__Exercise goal__
Word for word, retype the tail of the data below, starting with the line that has "Return the mask of every instance of the gray" and including the last line.

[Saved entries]
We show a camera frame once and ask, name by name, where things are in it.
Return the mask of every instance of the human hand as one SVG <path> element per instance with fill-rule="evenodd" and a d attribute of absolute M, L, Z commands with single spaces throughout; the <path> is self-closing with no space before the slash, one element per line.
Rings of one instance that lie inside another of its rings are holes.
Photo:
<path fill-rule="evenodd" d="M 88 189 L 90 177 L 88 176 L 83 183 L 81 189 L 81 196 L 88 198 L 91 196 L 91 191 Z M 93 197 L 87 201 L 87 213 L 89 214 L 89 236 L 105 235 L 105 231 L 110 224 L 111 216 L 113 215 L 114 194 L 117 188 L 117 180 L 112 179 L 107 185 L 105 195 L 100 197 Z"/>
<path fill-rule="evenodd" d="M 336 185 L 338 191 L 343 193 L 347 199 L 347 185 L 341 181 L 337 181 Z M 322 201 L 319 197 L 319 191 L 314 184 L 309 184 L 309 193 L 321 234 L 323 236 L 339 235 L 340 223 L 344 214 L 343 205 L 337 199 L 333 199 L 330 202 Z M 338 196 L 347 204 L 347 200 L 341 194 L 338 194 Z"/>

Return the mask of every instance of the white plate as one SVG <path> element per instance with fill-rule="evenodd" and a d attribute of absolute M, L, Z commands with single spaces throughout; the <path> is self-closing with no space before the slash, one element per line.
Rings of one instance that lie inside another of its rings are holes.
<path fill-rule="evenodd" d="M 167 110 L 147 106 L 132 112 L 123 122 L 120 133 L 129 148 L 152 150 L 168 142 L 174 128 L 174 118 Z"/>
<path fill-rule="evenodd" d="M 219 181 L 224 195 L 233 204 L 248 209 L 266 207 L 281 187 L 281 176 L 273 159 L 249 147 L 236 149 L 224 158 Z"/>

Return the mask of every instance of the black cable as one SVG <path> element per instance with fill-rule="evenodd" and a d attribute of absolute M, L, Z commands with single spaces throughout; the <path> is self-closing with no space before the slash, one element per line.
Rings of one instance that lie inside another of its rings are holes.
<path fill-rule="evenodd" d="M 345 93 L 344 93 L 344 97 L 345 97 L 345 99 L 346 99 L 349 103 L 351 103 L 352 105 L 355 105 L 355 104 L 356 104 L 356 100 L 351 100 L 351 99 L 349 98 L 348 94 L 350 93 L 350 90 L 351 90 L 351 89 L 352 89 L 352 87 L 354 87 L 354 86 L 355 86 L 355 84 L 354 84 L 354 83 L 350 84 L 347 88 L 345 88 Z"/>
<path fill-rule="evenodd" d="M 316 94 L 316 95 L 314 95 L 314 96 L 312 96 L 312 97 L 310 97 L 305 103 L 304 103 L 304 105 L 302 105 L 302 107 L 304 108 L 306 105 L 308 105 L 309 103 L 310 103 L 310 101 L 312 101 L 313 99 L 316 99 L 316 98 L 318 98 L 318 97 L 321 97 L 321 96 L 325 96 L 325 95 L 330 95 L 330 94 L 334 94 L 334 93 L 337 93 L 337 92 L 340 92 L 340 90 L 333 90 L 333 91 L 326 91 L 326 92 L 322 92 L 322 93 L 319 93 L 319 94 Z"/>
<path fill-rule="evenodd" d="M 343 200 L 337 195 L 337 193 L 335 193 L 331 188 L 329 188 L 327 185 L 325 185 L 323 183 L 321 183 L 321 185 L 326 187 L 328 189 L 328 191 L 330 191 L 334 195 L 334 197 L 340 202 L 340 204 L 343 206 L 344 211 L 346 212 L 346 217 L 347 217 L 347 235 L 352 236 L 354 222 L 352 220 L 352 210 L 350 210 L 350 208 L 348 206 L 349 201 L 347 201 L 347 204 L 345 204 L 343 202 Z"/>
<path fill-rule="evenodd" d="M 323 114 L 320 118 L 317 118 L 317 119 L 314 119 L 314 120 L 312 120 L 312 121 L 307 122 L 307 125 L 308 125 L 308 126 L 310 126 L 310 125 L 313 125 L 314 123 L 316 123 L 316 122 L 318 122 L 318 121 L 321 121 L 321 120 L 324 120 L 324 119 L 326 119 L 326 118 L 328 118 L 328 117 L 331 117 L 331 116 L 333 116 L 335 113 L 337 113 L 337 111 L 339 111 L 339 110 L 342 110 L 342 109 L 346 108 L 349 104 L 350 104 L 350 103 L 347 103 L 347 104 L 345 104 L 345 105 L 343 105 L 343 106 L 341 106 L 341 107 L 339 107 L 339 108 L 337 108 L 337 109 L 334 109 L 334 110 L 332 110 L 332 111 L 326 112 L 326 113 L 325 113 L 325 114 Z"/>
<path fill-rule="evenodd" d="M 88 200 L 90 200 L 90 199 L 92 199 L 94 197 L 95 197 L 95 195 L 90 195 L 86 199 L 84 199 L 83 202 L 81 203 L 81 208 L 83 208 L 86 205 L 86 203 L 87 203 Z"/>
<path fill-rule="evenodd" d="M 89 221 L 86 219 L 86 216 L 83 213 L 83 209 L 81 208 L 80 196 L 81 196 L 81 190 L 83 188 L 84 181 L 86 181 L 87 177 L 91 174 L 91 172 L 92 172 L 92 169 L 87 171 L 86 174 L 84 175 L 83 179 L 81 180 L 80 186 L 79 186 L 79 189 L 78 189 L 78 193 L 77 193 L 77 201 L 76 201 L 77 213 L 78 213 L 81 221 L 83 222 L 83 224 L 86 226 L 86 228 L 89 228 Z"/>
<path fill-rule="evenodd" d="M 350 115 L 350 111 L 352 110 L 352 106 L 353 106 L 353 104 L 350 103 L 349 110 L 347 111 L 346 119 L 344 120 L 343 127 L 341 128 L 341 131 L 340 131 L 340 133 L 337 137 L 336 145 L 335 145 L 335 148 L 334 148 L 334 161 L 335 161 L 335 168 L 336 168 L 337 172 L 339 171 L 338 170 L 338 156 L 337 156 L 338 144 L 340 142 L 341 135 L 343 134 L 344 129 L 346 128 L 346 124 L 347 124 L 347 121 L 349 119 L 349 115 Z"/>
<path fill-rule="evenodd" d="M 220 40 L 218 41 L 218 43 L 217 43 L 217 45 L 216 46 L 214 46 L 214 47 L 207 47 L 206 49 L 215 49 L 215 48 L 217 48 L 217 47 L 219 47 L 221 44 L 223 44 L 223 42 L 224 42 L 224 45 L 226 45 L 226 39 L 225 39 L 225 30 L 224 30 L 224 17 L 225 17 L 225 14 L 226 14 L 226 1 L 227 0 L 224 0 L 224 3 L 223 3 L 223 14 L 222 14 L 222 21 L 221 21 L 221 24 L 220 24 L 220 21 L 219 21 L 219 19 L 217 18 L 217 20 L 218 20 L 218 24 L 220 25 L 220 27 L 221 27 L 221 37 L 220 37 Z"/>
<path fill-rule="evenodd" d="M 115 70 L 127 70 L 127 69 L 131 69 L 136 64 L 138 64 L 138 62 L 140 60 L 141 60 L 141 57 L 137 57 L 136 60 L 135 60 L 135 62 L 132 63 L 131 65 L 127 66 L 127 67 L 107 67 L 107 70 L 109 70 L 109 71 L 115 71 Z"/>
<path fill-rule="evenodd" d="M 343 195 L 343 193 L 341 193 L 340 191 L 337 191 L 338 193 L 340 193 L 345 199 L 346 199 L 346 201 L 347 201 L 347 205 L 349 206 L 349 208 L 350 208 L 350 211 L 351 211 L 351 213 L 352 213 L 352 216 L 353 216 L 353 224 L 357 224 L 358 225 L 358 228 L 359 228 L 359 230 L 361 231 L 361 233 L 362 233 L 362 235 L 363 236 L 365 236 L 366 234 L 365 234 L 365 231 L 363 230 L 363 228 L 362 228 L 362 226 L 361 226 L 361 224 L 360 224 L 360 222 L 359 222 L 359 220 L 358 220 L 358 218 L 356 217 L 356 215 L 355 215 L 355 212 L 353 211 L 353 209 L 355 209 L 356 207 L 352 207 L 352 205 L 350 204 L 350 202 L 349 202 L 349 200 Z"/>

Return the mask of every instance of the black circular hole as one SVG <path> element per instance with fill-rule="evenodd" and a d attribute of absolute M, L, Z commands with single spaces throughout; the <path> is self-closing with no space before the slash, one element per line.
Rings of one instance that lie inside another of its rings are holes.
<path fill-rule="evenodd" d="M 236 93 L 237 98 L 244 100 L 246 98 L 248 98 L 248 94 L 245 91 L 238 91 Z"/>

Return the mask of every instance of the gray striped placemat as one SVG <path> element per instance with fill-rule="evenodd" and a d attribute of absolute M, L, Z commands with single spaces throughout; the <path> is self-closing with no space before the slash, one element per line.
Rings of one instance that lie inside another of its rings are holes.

__Worked solution__
Return the mask of every instance of the gray striped placemat as one SVG <path> element per instance with fill-rule="evenodd" and a d attribute of absolute M, L, Z commands with single spaces throughout; the <path> is self-closing with no space before the slash, one element per line.
Rings of one instance that lie inside another of its rings are holes.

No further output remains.